Combining an expansive view of the battlefield and minute details of ships and gun batteries, Hornfischer describe the series of battles that defined America’s fight for Guadalcanal leaving the reader reeling, and as confused and panic stricken as those who fought aboard the navy’s ships. For the layman, not knowing a light cruiser from a heavy cruiser from a battleship can lead to periods of befuddlement, but, Hornfischer wisely adds liberal doses of tales at the human level that bring readers alongside, feeling the ships shudder as they are hit, vibrate as their big guns fire, and surrender as they fall beneath the surface.

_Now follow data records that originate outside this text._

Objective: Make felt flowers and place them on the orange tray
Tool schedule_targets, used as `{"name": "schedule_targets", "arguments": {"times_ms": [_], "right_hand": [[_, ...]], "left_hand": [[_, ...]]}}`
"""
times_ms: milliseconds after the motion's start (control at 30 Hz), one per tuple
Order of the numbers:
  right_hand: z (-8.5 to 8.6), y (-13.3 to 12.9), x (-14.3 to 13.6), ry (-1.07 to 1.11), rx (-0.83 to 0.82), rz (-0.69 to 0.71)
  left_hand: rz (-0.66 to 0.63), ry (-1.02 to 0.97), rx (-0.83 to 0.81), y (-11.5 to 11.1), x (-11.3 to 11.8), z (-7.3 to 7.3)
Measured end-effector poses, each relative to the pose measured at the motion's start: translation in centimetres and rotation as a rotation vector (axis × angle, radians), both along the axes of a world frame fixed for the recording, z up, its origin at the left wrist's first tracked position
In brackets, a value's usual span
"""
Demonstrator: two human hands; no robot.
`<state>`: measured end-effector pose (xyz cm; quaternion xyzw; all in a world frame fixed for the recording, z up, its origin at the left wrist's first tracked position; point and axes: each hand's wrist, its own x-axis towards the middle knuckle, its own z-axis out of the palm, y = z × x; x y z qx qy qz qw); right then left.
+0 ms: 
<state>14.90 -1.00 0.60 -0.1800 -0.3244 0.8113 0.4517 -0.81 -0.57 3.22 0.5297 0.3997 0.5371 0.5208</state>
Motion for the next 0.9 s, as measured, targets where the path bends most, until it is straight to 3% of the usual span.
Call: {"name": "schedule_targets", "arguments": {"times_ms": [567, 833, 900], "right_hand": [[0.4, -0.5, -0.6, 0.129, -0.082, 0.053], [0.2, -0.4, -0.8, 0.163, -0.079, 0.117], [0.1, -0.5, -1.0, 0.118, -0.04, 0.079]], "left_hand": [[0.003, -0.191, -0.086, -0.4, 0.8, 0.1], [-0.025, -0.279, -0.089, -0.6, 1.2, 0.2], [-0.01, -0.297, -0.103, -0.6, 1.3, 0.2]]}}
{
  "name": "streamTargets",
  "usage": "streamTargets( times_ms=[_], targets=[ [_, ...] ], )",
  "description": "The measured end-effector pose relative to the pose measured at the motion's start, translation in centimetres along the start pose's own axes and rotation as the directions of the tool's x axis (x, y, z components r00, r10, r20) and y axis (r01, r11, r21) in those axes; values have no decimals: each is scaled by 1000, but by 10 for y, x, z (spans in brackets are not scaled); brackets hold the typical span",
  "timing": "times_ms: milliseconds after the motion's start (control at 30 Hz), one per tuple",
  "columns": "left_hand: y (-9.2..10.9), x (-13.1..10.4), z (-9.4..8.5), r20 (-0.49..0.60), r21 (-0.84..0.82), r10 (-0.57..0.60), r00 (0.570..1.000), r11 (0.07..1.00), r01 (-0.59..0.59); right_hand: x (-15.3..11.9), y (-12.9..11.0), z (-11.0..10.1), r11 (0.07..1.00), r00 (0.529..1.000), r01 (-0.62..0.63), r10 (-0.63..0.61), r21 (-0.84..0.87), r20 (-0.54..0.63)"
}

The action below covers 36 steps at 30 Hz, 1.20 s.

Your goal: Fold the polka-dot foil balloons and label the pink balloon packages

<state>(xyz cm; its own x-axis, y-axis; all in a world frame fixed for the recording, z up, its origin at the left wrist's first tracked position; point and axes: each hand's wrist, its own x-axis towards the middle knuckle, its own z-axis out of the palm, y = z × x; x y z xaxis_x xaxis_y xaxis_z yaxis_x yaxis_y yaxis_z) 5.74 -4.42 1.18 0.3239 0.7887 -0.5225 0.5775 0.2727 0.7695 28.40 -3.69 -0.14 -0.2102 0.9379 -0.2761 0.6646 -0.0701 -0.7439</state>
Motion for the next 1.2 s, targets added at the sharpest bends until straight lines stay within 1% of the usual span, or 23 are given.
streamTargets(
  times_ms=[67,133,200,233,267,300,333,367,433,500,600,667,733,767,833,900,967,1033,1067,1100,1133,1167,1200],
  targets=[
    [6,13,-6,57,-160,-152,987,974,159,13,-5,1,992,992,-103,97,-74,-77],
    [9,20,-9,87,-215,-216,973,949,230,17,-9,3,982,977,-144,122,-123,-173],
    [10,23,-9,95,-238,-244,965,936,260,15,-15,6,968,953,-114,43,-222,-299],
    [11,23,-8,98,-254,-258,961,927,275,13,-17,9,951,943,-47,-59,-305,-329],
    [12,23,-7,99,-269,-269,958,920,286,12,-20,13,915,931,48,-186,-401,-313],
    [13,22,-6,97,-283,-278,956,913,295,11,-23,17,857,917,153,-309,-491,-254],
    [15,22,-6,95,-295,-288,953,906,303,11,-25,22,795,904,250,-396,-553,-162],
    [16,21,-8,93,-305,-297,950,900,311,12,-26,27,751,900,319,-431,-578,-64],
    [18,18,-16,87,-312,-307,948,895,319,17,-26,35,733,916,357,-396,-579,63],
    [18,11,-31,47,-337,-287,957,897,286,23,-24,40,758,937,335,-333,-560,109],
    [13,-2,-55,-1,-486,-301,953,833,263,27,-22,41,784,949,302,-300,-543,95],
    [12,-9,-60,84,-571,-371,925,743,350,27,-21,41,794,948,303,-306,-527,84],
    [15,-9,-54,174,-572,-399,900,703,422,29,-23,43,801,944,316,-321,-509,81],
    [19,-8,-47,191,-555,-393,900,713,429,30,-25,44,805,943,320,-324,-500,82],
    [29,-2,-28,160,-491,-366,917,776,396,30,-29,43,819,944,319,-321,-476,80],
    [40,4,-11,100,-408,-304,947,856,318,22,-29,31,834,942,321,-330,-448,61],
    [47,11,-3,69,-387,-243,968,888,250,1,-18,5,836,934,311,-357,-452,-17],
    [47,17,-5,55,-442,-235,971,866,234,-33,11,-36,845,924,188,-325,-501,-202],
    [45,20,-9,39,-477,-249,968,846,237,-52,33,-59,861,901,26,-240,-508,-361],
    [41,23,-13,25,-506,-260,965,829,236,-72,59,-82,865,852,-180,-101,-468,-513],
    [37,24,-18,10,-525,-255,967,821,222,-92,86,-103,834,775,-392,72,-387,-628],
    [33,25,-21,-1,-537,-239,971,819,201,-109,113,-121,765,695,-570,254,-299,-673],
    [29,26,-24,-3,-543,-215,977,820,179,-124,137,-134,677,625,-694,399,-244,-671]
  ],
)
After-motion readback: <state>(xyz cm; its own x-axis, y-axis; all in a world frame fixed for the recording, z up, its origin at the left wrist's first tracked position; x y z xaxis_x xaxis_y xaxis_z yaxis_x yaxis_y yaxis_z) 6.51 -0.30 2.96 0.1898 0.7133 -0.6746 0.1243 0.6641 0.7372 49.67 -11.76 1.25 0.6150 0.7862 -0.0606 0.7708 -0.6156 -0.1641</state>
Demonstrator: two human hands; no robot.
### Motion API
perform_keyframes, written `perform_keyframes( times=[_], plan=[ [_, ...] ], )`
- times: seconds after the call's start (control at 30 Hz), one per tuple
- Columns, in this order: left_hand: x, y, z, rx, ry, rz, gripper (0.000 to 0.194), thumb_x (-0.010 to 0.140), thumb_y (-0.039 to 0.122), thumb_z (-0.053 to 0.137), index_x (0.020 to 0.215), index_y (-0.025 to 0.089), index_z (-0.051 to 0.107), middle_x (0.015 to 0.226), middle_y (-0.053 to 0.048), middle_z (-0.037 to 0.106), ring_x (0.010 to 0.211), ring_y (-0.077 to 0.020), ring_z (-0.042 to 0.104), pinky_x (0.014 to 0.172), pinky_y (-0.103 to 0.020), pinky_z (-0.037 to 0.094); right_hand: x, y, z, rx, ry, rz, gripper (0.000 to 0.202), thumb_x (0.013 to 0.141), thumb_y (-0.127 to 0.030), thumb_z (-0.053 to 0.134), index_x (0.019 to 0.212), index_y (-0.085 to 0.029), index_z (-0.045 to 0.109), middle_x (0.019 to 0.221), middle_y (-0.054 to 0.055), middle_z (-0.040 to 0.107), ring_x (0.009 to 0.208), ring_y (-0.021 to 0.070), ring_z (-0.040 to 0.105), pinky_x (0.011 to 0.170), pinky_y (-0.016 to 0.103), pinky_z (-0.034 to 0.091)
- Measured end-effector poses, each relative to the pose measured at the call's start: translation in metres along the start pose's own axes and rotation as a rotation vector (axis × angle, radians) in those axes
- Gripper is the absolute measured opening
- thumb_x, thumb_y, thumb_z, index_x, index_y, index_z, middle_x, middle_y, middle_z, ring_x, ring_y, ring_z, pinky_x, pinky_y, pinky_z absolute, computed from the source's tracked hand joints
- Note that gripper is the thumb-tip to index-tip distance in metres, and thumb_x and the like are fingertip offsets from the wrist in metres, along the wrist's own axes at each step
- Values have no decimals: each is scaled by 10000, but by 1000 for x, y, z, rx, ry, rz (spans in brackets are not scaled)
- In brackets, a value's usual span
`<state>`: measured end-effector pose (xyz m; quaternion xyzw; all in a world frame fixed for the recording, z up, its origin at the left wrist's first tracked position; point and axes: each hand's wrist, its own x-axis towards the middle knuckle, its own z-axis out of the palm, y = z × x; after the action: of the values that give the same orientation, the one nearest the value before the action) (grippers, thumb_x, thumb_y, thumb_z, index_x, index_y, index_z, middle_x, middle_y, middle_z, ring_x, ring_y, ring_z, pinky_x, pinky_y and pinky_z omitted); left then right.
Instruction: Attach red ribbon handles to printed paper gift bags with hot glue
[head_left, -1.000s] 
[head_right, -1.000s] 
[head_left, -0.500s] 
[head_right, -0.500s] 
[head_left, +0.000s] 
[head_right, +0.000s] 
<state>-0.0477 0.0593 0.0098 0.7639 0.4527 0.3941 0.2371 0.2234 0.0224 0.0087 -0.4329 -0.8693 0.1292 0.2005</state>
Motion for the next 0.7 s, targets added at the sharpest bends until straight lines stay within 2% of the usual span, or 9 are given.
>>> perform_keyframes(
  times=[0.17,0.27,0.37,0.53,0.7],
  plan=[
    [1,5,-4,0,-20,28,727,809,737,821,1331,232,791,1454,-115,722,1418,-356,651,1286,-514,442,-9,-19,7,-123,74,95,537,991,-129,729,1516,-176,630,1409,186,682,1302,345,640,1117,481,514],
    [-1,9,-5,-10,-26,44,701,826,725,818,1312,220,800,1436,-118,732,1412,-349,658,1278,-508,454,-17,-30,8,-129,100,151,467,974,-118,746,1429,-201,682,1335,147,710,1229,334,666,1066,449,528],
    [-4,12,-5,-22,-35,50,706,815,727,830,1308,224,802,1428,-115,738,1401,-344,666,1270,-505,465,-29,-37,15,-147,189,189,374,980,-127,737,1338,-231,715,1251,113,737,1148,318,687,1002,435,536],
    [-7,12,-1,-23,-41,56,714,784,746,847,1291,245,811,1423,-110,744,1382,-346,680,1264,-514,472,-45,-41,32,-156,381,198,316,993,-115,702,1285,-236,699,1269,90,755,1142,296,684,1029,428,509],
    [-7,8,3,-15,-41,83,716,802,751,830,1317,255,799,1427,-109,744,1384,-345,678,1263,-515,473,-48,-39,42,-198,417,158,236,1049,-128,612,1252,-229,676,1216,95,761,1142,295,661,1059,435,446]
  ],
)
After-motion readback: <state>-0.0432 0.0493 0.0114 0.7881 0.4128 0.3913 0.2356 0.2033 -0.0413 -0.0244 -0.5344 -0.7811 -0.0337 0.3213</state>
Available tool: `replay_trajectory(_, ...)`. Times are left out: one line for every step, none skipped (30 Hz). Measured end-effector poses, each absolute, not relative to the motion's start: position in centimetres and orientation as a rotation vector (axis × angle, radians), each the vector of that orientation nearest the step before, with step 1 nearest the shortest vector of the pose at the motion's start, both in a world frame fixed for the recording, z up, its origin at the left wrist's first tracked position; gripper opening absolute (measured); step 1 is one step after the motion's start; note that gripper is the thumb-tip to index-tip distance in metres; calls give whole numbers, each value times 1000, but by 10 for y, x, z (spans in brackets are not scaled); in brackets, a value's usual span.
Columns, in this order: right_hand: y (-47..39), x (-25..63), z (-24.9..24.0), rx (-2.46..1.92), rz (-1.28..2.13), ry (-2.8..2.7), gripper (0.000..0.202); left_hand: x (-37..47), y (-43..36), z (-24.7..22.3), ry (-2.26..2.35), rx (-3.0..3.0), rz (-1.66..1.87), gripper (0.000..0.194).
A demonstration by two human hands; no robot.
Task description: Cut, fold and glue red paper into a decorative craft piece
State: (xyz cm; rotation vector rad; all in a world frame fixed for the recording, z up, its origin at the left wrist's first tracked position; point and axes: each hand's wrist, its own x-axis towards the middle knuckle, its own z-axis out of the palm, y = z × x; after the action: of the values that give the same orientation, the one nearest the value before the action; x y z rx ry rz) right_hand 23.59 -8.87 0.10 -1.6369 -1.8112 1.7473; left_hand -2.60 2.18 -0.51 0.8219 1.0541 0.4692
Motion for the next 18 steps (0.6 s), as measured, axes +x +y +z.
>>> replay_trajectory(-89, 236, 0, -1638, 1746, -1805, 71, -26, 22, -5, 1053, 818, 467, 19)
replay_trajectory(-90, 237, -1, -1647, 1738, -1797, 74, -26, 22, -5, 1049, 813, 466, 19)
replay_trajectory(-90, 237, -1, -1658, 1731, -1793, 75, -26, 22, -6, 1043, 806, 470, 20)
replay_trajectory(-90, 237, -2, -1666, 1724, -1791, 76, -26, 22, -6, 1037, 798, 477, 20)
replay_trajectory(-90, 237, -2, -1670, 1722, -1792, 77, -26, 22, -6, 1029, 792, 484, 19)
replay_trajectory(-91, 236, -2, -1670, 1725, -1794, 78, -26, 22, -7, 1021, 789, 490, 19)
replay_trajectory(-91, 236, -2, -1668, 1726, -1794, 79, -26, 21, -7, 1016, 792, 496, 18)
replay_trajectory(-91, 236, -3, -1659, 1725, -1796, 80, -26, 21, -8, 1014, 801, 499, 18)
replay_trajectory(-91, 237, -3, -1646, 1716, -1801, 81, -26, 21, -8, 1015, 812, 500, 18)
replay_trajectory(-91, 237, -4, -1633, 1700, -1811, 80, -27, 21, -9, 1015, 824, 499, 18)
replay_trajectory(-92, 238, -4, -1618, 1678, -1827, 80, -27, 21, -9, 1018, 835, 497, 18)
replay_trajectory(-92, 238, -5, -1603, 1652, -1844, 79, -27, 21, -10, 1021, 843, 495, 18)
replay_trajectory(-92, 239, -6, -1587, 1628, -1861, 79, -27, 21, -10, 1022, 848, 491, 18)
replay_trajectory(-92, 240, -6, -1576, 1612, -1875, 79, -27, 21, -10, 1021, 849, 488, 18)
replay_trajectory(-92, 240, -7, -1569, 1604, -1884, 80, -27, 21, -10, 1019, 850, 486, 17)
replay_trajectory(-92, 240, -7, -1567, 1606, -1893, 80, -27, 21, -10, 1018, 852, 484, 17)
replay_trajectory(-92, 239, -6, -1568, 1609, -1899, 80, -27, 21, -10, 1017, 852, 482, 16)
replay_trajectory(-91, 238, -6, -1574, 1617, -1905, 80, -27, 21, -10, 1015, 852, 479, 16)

After the first battle, he writes (and quotes), “The day was beautiful, the sea like glass and the ship was slowly overturning and sinking  . . . Men were in the water, boats were picking them up. It would have made a gripping picture. It was just past noon on the ninth when the Astoria began settling by the stern. Then she was gone.” The horrific but calm scene is as much respite as the reader will find. All are vivid with Hornfischer’s frequent use of sensory details. Again, in another battle scene, as the men on the island were shelled, he quotes, “The air was filled with the bedlam of sound; the screaming of shells, the dull roar of cannonading off shore, the whine of shrapnel, the thud of palm trees as they were severed and hit the ground, and in the lulls from the big noises, the ceaseless sifting of dirt into foxhole.”

While most films and tales of Guadalcanal address the land war on the island complete with vicious hand-to-hand combat and near starvation conditions, this is a tale of the battles at sea. And when both sides withdraw at the end of six months, while the US newspapers and ticker-tape parades claimed victory, Hornfischer paints a picture of a more subdued outcome. Yes, the Japanese casualties were extraordinary and, yes, the Imperial Japanese Navy was forced to evacuate its soldiers from the island, but the US was forced to return to safe harbor to regroup and review its naval battle strategy, communications, command capabilities, and sailors’ preparedness before taking to the seas again.

A highly recommended read to anyone with an interest in history and World War II battles at sea rather than on land. For, as Hornfischer’s explains, quoting a naval strategist: “It has been said that an army is as brave as its privates and as good as its generals. In a navy, the dynamics are different. On a ship bound for battle, admirals and seamen alike stand equally exposed to the hazards of combat . . . The ship and crew members will go where [the admiral] directs them . . . but his is the choice of the hazard that will incur.”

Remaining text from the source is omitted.